A new study by Toronto’s York University published in December found if current warming trends continue, many lakes in the Northern Hemisphere would be ice-free by the end of the century. That includes Green Bay on Lake Michigan and Bayfield Bay on Lake Superior.
Under higher greenhouse gas emission scenarios, more than 5,600 lakes could permanently lose ice cover, said Alessandro Filazzola, co-author and researcher with York University and the University of Toronto. He said Wisconsin is in a sensitive area where lakes are becoming more and more ice-free.
"What we could expect in the next few decades of places around the world, Wisconsin is going to be one of these areas that is going to experience or have more lakes that are going to become permanently ice-free, whereas lakes that are further north might still freeze because it's just simply a lot colder up there," said Filazzola.

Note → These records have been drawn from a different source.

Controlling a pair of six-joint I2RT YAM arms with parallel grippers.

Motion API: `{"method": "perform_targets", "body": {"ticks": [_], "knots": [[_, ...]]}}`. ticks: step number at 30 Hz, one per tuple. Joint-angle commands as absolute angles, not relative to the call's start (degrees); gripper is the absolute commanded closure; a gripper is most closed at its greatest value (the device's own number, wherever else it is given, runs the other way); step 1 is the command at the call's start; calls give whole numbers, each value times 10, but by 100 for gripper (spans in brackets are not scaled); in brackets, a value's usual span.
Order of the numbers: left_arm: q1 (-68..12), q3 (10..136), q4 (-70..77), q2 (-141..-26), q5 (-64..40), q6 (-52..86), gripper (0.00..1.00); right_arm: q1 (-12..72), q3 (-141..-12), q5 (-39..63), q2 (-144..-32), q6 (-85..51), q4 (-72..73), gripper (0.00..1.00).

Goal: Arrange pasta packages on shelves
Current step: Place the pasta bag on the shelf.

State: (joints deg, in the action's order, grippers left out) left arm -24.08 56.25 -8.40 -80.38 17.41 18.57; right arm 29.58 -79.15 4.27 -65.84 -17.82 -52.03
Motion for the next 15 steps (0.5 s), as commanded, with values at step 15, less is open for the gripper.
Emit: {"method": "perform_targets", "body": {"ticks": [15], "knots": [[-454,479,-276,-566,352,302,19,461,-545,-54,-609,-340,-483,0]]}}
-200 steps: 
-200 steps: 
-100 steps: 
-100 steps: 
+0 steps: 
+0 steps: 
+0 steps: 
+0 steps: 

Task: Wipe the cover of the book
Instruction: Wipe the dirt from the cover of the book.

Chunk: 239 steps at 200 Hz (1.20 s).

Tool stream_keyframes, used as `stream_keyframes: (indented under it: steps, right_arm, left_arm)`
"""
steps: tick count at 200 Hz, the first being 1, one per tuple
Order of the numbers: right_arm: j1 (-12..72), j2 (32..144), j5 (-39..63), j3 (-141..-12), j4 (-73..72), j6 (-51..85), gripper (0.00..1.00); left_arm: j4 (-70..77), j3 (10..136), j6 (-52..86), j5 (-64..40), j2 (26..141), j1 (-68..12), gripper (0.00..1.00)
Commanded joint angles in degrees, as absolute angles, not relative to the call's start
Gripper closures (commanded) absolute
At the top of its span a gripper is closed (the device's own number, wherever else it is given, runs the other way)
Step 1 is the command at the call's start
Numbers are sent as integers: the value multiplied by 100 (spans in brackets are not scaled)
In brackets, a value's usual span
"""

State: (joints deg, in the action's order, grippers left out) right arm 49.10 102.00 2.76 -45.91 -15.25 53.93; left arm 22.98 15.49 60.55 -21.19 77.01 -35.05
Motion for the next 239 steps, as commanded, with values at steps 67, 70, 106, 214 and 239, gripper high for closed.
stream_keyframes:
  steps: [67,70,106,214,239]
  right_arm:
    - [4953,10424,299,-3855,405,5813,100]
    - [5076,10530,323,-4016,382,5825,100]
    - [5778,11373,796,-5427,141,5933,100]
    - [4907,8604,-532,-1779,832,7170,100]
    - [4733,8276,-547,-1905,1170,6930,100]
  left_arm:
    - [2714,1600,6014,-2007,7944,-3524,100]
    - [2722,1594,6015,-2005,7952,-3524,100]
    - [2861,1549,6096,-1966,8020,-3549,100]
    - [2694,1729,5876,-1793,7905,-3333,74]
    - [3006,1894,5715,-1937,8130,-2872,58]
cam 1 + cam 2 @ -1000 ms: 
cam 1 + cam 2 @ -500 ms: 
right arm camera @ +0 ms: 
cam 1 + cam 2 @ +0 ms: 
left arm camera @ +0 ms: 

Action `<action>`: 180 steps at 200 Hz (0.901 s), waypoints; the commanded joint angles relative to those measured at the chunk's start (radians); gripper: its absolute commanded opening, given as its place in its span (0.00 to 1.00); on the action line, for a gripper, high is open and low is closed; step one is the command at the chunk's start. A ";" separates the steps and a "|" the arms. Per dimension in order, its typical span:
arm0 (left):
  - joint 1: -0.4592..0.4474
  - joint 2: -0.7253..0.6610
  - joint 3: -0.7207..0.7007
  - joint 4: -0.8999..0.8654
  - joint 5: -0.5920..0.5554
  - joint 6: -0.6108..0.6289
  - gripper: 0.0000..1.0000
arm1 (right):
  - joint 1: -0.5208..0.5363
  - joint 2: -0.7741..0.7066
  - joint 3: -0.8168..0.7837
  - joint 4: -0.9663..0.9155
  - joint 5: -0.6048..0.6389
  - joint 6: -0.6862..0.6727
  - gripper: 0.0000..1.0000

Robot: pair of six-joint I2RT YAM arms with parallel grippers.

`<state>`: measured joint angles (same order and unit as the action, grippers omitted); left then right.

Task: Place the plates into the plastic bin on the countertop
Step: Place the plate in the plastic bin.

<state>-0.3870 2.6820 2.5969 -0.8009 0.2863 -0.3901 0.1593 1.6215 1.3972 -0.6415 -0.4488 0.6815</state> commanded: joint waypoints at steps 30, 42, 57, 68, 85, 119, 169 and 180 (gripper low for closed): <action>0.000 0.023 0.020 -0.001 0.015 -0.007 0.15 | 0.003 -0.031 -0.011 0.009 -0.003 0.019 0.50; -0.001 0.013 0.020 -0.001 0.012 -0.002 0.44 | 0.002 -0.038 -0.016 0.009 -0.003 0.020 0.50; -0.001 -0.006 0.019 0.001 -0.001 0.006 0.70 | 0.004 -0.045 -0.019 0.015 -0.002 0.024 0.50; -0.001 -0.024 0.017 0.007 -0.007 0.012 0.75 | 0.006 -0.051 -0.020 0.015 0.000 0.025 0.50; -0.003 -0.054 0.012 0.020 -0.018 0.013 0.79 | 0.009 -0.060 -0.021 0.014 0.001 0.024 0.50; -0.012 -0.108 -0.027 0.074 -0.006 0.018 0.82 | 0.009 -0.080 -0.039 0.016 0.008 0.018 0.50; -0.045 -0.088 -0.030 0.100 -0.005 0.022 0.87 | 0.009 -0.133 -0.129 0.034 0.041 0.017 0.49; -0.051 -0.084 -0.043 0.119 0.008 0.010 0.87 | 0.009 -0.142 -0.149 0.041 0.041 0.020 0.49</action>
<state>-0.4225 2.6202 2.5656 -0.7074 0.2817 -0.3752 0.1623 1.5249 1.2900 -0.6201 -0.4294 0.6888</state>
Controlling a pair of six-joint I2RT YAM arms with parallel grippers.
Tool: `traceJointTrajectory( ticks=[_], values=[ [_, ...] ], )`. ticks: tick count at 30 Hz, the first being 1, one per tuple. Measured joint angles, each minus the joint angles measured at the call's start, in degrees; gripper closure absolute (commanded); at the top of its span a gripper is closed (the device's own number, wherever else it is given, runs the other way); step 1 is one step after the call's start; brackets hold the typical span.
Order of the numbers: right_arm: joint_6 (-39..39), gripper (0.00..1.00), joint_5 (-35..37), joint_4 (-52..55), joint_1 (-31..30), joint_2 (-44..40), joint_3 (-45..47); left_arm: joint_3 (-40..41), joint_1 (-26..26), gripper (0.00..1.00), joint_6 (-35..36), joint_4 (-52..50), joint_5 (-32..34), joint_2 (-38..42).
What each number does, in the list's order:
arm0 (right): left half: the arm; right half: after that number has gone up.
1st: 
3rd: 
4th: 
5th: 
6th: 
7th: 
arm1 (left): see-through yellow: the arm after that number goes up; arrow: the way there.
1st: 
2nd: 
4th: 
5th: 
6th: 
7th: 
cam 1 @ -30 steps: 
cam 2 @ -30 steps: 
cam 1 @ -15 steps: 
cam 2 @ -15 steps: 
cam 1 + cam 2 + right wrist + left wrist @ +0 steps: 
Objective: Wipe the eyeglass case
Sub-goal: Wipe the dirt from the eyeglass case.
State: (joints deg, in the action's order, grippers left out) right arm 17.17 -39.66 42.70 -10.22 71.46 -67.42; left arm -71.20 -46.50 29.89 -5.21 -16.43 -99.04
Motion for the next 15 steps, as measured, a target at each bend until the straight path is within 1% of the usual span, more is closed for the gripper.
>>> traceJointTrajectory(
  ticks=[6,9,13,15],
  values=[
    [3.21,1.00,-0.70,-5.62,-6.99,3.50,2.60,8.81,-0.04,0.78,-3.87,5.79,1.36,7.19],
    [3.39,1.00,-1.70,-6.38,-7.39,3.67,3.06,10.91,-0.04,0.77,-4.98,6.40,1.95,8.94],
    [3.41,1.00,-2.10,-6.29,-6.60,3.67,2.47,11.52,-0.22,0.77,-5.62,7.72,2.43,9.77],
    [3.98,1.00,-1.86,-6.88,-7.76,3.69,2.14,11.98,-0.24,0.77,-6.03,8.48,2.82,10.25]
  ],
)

If steps are taken to lower greenhouse gas emissions, Filazzola said the number of lakes that may never freeze again could be limited to around 200 by the end of the century.
"There is the good side, where even a reasonable action — doing kind of a small steps towards reducing carbon emissions — could have a good impact," he said. "And, therefore, it's really in our best interest to do this because ice is really important for not only natural systems, but also for humans themselves."
Filazzola said the lack of ice cover would impact not only human activities like ice fishing and tourism-based businesses, but it could also pose significant impacts to water quality. Open water may leave lakes more susceptible to nutrient runoff, resulting in greater algal blooms when combined with lake warming. The loss of ice on lakes could also have significant impacts on fish populations.